- [WORK INSTRUCTION]: Using the listing below, set down exactly the lines starting at the line that contains "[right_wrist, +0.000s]" and ending at the line that contains "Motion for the", both included, and no others.

:::::

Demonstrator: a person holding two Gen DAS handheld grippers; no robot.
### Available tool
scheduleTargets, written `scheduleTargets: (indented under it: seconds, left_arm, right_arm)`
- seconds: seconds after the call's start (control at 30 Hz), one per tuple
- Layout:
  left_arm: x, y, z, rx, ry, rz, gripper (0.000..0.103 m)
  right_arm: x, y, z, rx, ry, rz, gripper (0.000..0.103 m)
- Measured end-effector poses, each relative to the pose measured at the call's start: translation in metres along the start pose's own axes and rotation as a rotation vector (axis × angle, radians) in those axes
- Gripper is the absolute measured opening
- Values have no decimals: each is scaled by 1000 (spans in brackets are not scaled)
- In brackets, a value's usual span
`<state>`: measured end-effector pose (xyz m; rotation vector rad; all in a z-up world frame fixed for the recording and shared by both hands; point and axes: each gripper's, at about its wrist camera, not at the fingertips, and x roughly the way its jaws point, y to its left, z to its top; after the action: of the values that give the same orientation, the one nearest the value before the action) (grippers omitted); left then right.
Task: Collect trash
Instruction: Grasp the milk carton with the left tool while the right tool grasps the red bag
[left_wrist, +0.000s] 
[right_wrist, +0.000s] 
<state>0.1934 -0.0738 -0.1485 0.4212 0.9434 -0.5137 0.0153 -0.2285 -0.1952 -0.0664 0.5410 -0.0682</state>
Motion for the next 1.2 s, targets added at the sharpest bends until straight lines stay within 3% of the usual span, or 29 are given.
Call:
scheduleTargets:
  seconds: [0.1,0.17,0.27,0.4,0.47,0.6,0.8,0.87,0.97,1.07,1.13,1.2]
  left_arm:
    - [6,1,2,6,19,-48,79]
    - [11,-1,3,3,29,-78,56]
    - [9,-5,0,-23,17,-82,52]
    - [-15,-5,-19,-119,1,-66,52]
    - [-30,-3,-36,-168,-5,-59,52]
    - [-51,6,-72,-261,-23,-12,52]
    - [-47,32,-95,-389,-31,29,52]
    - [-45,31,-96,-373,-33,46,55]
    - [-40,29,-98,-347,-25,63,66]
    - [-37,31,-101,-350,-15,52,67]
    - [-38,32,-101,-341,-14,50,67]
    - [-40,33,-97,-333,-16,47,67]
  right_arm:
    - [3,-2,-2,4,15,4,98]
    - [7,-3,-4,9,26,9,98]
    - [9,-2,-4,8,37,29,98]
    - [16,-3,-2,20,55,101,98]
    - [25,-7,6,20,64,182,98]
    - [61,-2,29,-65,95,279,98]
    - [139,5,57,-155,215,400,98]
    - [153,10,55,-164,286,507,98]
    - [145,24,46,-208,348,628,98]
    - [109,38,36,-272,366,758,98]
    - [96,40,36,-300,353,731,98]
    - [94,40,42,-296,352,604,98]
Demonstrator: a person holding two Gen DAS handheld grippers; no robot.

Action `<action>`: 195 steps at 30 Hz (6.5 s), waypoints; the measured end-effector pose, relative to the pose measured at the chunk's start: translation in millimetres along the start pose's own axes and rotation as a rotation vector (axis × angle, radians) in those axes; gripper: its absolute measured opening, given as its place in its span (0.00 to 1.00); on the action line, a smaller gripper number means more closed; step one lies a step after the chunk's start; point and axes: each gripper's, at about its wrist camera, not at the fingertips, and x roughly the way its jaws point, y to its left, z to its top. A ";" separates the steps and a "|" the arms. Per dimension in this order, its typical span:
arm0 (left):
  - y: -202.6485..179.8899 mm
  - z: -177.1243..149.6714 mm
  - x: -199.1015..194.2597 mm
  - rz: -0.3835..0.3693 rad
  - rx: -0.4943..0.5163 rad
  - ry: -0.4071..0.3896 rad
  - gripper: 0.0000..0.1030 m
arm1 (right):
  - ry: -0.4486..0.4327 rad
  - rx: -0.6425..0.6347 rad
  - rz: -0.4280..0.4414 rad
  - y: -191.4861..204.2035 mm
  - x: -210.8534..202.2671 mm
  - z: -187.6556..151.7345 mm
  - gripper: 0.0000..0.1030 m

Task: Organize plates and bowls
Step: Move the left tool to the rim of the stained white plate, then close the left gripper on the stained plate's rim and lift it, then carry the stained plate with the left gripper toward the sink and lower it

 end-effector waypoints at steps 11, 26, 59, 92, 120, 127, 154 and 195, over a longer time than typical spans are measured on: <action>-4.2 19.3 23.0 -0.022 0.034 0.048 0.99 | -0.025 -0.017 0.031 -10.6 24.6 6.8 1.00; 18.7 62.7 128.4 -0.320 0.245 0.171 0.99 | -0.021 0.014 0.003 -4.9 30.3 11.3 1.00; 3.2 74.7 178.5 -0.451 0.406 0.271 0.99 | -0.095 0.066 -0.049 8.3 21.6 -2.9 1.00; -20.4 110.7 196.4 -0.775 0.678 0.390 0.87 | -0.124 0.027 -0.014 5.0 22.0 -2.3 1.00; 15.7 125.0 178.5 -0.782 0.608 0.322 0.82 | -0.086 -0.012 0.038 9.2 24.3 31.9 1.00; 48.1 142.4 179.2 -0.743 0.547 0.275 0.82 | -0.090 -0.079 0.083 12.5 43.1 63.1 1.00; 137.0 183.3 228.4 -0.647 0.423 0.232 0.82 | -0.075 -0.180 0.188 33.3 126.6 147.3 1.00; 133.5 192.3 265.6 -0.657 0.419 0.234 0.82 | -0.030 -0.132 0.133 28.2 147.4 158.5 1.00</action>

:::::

- [TASK OUTPUT]:
[right_wrist, +0.000s] 
<state>0.1934 -0.0738 -0.1485 0.4212 0.9434 -0.5137 0.0153 -0.2285 -0.1952 -0.0664 0.5410 -0.0682</state>
Motion for the next 1.2 s, targets added at the sharpest bends until straight lines stay within 3% of the usual span, or 29 are given.

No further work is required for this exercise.